Problem to work on ->
Can you quote exactly the stretch of lines from the one with "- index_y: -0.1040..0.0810" through the final line of the material, both ends included?

Data section ->
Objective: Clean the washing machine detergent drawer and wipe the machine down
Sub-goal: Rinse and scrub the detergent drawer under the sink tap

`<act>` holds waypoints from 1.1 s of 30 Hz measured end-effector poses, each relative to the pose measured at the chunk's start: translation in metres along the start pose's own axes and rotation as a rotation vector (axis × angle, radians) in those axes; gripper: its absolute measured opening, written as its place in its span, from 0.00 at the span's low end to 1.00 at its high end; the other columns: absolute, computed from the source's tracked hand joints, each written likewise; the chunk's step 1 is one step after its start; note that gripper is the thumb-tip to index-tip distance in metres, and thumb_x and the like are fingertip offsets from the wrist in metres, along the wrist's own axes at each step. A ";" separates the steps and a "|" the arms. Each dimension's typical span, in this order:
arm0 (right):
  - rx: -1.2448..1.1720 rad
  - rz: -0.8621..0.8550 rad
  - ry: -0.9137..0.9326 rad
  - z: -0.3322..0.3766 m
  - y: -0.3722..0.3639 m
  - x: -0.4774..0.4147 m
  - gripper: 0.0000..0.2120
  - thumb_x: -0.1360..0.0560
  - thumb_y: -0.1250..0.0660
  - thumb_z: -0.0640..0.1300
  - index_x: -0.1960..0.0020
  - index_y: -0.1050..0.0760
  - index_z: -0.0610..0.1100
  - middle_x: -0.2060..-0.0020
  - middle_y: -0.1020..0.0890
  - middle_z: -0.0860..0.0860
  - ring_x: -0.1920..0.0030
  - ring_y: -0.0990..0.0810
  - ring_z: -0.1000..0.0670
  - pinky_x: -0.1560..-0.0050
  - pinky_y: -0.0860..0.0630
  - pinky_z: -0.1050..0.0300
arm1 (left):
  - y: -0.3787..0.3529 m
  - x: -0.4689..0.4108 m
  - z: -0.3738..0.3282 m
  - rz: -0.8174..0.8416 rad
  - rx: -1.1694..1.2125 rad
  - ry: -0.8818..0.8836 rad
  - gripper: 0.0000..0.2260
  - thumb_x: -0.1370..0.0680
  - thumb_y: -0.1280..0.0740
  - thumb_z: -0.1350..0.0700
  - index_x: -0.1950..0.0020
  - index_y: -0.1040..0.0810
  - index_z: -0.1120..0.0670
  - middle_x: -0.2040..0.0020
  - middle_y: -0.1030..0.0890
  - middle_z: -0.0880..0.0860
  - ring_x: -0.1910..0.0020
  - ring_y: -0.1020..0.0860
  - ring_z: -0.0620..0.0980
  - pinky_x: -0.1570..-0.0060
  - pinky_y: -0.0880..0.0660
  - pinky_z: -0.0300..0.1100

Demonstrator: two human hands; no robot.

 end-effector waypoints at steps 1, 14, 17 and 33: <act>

Completed task ->
  - index_y: -0.1040..0.0810
  - index_z: -0.1120..0.0670
  - middle_x: -0.2040..0.0020
  - middle_y: -0.1030..0.0890
  - middle_z: -0.0880..0.0860
  - ring_x: -0.1910..0.0020
  - ring_y: -0.1020..0.0860
  - ring_z: -0.0620..0.0980
  - pinky_x: -0.1570..-0.0060
  - pinky_y: -0.0880..0.0660
  - pinky_z: -0.0300..0.1100

Demonstrator: two human hands; no robot.

 end-effector waypoints at steps 1, 14, 17 and 33: <act>

What appears above is the complete answer to the exercise.